How to Teach Kids to Be More Aggressive at Soccer
Children who play soccer have a variety of skills and techniques to learn as they strengthen their playing abilities. Appropriate aggression, such as the willingness to go after 50/50 balls to gain control of them during play, helps players succeed in the game of soccer. As you guide and coach young soccer players, teaching them to play aggressively will help them play more effectively 1.
Prioritize fun as you help children develop soccer skills, advises the Hudson Youth Soccer Association. By making the game enjoyable, you increase children’s interest in the game and energy as they play. Children who have fun playing soccer are more likely to look for opportunities to engage with the ball.
Talk about appropriate aggression so children understand how to play positively and safely. Appropriate aggression does not involve physical aggression that injures other players. Aggression also does not involve anger or negative rivalry toward opponents. In contrast, appropriate aggression involves playing positively within the rules of the game to gain control of the ball.
Play games during practices that increase appropriate aggression, suggests the Soccer Coaching Guide website, a resource provided by a licensed youth soccer coach. One game involves dividing children into two teams and lining them up facing each other with a free space between them. To make running less necessary, narrow the empty space between the lines of children to about 20 feet. To make more running necessary, increase the distance between the children. Throw balls one at a time in fast succession into the free space and instruct the children to run into the space to gain control of the balls and return them to their respective sides. The team with the most balls wins the game.
Watch professional soccer games with children so the youngsters can see how professional players gain control of a ball with appropriate aggression, suggests Mark Thompson, a former college soccer player with the Soccer Classroom website. Watching how professionals play enables you to point out the situations in which players challenge opponents for the ball. When a foul occurs, point out what the professional player did that resulted in the foul.
Provide positive feedback for players as you coach them and watch them play.

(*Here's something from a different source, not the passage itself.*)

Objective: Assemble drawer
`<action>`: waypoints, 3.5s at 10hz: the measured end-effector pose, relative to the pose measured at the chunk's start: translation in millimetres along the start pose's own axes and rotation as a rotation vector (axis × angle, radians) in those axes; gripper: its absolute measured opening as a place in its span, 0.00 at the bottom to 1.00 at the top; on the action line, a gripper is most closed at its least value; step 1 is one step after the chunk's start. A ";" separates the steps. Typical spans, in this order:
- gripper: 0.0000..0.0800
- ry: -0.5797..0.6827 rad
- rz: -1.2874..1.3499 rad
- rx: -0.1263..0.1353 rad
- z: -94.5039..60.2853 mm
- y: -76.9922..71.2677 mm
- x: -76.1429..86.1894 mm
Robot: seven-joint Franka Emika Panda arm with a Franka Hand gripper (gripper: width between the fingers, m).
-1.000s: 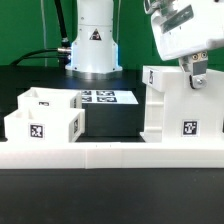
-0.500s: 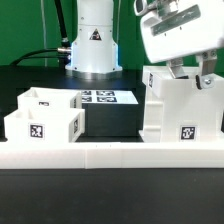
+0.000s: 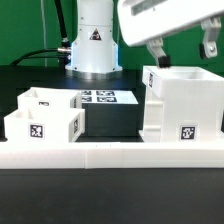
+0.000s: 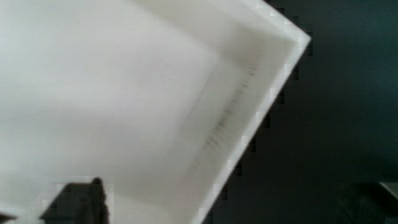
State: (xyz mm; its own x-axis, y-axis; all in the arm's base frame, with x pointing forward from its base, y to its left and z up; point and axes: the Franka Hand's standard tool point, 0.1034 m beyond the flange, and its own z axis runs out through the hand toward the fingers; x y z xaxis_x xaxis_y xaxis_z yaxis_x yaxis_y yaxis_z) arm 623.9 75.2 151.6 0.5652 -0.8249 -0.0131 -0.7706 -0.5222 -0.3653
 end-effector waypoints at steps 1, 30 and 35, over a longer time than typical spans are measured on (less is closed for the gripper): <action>0.81 0.005 0.000 0.009 -9.1 -0.9 -0.1; 0.81 -0.111 -0.727 -0.273 13.8 159.1 70.4; 0.81 -0.106 -0.704 -0.297 29.5 176.9 81.9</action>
Offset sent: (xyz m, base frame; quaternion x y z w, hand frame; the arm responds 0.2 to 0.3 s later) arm 0.0000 0.0000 0.0000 0.0000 0.0000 0.0000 1.0000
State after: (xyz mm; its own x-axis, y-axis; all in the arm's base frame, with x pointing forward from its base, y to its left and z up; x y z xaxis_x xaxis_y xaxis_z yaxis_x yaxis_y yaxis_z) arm 542.6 -78.3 58.4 0.9652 -0.2591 0.0351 -0.2569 -0.9648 -0.0556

Make specific statements about plays that show appropriate aggression, such as, “Nice work, James! You got the ball!” and “Way to go, Anna! You were right in there!”
Create an incentive program to encourage aggressive play 2. Keep track of each player's playing during games and practices and note incidents of appropriate aggression. After a specific number of aggressive plays, award a prize. Some coaches award soccer patches that players can iron onto jerseys or jackets, according to the Soccer Help website.